WHAT YOU ARE ASKED TO DO: Do any lines in the data below contain "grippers"? If so, copy every one of them.

Top of DATA

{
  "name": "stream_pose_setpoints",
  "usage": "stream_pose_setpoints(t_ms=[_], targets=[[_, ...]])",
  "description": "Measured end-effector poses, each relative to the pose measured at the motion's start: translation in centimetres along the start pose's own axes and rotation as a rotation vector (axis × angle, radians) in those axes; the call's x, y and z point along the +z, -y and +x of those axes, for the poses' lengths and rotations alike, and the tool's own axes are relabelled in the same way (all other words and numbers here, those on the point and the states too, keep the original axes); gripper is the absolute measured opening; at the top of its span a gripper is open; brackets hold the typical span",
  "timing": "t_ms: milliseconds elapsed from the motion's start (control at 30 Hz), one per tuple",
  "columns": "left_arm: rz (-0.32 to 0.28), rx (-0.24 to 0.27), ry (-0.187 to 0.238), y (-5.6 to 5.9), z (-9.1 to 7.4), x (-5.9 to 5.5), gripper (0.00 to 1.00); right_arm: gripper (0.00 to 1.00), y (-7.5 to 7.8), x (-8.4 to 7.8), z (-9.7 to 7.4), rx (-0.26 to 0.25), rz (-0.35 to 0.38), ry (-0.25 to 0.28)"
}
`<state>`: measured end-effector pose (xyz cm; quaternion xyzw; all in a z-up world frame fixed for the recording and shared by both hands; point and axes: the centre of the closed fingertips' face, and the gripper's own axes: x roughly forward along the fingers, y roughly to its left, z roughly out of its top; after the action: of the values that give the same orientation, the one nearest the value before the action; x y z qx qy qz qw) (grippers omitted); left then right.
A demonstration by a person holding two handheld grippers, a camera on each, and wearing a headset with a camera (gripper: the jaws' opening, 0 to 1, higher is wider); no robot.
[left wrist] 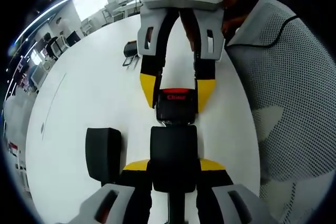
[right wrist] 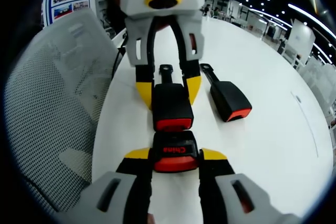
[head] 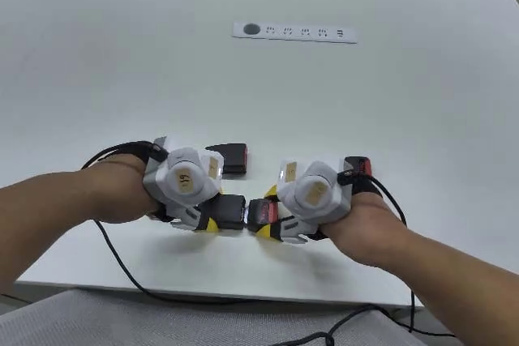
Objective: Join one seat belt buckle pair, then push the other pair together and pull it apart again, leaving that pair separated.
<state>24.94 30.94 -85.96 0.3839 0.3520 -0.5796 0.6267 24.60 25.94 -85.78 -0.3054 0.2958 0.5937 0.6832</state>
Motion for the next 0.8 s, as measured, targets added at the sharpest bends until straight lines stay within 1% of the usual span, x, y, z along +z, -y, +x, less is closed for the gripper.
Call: stream_pose_setpoints(t_ms=[67, 200, 267, 367, 433, 533, 667, 700, 733, 800], targets=[[-0.004, 0.003, 0.003, -0.07, 0.04, 0.04, 0.32, 0.33, -0.04, 0.04, -0.04, -0.001, 0.003, 0.006], [-0.008, 0.003, -0.003, -0.19, 0.01, 0.07, 0.32, 0.33, -0.03, -0.02, -0.05, -0.001, 0.0, 0.002], [-0.035, 0.011, 0.013, -0.34, -0.09, -0.02, 0.32, 0.33, -0.04, -0.18, -0.2, -0.002, -0.017, -0.002], [-0.042, 0.032, 0.032, -0.28, -0.21, -0.12, 0.32, 0.32, 0.08, -0.38, -0.29, 0.007, -0.03, 0.0], [-0.046, 0.036, 0.041, -0.33, -0.23, -0.15, 0.32, 0.32, 0.16, -0.41, -0.17, 0.016, -0.028, -0.001], [-0.046, 0.031, 0.041, -0.37, -0.19, -0.11, 0.32, 0.32, 0.14, -0.47, -0.07, 0.019, -0.034, -0.003], [-0.048, 0.033, 0.026, -0.33, -0.14, -0.12, 0.33, 0.33, 0.13, -0.44, -0.02, 0.018, -0.025, -0.006], [-0.046, 0.034, 0.021, -0.27, -0.11, -0.1, 0.33, 0.33, 0.14, -0.41, 0.01, 0.02, -0.012, -0.008], [-0.037, 0.034, 0.021, -0.25, -0.12, -0.1, 0.33, 0.33, 0.18, -0.38, 0.06, 0.025, -0.005, -0.009], [-0.042, 0.039, 0.036, -0.28, -0.18, -0.2, 0.34, 0.34, 0.17, -0.37, 0.08, 0.028, -0.008, -0.012]])
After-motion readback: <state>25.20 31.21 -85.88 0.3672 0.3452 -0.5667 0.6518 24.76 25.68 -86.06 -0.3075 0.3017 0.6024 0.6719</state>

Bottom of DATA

PROBLEM SOLUTION:
`<state>`: measured end-effector pose (xyz cm; quaternion xyzw; all in a z-up world frame fixed for the recording and shared by both hands; point and axes: the centre of the closed fingertips' face, and the gripper's own axes: x roughly forward along the fingers, y roughly to its left, z roughly out of its top; after the action: of the values that give the same orientation, the one nearest the value before the action; x y z qx qy qz qw) (grippers omitted); left then right.
A demonstration by a person holding two handheld grippers, a camera on each, and wearing a headset with a camera (gripper: the jaws' opening, 0 to 1, higher is wider); no robot.

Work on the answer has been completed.